:: Information given ::

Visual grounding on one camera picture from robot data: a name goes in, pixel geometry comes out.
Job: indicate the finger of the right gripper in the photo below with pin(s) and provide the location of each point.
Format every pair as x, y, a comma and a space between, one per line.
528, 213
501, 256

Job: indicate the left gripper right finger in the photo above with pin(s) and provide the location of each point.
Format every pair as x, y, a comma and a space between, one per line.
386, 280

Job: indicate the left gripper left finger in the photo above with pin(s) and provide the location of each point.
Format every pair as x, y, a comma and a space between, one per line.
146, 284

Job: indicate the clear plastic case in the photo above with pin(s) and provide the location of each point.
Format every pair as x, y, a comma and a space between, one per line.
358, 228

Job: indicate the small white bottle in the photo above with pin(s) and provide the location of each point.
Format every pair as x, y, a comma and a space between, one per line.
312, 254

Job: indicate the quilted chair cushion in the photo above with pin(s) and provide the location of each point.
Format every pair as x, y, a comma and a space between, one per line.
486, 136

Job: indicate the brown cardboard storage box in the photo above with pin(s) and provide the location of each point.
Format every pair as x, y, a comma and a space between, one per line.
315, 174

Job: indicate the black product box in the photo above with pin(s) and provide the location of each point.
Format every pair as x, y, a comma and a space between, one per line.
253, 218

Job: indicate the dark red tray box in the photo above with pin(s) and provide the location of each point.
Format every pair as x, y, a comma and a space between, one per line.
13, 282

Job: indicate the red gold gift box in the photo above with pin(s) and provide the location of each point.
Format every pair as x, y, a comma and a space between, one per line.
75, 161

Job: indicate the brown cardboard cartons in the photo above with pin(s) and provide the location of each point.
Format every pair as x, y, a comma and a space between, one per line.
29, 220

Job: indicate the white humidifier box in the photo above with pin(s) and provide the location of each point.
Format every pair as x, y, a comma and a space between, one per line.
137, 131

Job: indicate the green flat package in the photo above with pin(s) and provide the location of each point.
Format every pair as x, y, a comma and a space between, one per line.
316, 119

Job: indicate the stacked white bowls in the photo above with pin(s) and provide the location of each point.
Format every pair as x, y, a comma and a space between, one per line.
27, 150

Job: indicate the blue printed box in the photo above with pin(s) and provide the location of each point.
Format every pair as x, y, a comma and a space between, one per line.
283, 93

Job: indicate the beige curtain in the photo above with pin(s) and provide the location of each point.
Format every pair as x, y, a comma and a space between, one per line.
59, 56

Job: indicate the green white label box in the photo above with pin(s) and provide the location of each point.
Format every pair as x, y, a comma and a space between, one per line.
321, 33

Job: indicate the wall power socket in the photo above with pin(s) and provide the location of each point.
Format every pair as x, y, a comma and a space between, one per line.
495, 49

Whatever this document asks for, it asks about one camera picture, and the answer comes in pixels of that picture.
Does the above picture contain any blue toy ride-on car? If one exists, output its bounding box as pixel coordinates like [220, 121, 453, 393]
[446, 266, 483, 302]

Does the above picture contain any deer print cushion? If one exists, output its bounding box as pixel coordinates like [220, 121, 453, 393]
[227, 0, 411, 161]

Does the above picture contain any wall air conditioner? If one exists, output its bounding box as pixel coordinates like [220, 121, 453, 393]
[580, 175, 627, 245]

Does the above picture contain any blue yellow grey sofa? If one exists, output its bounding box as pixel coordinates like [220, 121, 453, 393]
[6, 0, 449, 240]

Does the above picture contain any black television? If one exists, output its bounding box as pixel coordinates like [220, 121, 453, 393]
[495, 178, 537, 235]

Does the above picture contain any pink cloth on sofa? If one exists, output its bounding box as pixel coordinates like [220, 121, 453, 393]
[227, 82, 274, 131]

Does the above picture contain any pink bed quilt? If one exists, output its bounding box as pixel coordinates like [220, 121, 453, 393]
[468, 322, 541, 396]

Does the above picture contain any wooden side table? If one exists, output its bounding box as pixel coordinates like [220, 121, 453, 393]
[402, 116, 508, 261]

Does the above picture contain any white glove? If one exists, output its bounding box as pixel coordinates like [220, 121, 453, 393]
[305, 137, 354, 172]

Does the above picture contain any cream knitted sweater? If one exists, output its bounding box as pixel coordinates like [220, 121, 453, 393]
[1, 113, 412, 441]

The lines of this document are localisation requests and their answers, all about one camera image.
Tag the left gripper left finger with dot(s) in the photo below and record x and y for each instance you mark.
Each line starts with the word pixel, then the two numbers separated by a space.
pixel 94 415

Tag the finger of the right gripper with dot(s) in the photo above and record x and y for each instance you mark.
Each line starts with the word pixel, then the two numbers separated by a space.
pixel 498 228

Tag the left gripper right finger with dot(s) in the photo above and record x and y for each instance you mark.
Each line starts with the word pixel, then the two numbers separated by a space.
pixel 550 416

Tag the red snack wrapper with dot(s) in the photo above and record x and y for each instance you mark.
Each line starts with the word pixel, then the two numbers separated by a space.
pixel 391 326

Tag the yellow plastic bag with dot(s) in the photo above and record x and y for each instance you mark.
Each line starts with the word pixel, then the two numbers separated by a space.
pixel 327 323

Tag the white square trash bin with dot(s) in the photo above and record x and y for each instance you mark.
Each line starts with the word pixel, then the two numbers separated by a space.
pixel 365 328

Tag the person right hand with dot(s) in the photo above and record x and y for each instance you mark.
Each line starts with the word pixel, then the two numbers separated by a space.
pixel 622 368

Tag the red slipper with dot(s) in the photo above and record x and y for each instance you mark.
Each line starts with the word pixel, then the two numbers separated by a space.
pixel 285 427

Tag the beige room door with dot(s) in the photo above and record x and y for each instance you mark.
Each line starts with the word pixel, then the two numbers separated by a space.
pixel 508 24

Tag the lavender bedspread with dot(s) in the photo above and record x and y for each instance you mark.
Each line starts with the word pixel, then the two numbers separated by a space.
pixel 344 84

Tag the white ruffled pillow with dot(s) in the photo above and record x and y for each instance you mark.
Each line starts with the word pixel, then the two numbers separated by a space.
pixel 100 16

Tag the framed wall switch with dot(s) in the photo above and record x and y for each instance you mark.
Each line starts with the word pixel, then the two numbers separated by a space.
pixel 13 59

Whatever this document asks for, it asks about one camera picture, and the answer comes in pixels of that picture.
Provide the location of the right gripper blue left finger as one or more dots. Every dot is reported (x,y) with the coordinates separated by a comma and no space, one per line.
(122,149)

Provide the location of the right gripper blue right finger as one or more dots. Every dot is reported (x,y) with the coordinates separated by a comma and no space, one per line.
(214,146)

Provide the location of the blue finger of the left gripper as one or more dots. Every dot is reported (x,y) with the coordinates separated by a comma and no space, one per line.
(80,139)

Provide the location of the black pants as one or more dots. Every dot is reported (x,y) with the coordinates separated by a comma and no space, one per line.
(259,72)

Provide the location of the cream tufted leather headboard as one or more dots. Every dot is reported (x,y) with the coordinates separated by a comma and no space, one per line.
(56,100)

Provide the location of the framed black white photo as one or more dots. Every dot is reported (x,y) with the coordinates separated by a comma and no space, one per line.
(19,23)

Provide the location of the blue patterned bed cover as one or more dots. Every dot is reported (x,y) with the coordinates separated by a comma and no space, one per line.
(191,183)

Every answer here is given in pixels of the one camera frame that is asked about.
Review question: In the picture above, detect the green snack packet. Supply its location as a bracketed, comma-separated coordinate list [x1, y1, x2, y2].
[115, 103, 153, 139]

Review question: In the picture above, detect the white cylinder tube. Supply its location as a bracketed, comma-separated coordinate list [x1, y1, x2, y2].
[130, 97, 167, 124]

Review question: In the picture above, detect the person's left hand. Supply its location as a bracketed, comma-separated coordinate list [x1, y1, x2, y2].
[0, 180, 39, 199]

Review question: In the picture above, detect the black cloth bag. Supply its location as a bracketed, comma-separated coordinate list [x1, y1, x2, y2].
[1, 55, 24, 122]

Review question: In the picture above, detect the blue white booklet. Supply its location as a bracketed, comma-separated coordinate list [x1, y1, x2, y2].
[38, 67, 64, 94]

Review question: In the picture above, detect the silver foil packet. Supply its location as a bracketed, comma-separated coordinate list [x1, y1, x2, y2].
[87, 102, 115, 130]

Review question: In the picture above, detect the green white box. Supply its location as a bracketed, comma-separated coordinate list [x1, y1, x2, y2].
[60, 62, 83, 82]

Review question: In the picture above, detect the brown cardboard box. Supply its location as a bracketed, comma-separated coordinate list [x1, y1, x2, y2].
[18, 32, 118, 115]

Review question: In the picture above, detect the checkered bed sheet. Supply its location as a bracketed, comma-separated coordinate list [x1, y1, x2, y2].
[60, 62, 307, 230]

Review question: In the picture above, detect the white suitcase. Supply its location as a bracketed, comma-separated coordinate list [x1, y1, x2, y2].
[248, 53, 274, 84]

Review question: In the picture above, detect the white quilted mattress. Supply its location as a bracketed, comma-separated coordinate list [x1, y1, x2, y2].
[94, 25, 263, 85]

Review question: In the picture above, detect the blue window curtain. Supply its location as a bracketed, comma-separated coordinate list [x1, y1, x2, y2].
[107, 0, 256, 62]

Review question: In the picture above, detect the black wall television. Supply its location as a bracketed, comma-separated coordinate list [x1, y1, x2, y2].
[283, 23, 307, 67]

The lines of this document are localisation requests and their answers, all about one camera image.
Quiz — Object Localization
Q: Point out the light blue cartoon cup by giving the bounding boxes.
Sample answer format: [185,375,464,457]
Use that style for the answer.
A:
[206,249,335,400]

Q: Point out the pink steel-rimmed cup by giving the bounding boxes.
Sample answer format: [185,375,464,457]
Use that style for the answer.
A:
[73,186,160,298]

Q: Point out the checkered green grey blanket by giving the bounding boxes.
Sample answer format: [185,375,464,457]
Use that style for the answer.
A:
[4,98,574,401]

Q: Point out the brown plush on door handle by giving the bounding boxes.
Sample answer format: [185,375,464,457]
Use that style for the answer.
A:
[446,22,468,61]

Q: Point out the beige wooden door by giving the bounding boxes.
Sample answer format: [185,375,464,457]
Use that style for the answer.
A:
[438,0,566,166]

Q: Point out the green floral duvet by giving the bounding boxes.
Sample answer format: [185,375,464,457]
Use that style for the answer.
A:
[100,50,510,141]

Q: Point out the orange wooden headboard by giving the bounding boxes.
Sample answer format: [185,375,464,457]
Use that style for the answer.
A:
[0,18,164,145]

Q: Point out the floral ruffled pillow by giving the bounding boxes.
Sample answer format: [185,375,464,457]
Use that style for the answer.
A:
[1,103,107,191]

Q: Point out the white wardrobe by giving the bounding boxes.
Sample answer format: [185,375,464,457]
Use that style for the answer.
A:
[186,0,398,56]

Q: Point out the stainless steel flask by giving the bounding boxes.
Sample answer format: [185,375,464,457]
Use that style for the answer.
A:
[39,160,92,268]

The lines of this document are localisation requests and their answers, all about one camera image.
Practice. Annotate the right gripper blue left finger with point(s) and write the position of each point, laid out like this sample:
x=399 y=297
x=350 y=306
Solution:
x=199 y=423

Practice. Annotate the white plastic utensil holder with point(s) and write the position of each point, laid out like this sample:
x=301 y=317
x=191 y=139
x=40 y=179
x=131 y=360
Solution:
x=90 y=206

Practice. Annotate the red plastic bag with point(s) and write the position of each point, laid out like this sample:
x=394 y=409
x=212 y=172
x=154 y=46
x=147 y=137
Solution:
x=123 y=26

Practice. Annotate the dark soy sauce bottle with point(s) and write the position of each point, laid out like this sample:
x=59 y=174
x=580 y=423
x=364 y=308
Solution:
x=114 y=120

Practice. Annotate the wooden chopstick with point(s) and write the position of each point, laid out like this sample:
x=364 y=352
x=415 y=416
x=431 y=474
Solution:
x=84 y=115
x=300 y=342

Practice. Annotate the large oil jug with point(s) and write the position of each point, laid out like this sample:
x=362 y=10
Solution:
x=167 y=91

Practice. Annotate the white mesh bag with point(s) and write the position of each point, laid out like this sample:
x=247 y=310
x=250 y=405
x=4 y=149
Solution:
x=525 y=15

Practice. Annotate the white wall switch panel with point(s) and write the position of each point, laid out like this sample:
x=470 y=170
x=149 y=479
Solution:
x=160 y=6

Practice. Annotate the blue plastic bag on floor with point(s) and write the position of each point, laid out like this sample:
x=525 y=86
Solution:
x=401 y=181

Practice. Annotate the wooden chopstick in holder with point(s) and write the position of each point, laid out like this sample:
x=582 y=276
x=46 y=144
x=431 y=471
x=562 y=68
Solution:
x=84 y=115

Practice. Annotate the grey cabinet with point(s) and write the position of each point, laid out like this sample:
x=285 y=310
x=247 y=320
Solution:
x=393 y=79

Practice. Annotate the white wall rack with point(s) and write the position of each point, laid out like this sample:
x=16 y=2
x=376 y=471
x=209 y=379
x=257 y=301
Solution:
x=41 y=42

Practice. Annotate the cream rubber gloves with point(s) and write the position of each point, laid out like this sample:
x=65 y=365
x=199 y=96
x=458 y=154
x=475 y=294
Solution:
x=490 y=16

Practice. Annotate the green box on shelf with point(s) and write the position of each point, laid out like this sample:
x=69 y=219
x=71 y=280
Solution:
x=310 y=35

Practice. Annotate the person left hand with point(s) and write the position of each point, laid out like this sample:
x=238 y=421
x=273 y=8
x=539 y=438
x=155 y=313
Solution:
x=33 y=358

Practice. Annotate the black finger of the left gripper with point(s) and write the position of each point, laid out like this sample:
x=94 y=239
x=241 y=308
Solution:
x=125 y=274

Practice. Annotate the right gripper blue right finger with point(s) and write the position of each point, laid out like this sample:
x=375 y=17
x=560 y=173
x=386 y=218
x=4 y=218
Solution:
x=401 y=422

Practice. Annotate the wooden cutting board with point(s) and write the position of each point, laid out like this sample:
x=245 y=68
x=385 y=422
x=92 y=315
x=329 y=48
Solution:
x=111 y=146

:::

Work request:
Show every line in the entries where the string "holder" occurs.

Result of the task:
Practice. Annotate the white plastic utensil holder with point(s) and write the position of each point, laid out like this sample:
Practice. Annotate the wooden chopstick in holder with point(s) and write the position of each point, laid out like this sample:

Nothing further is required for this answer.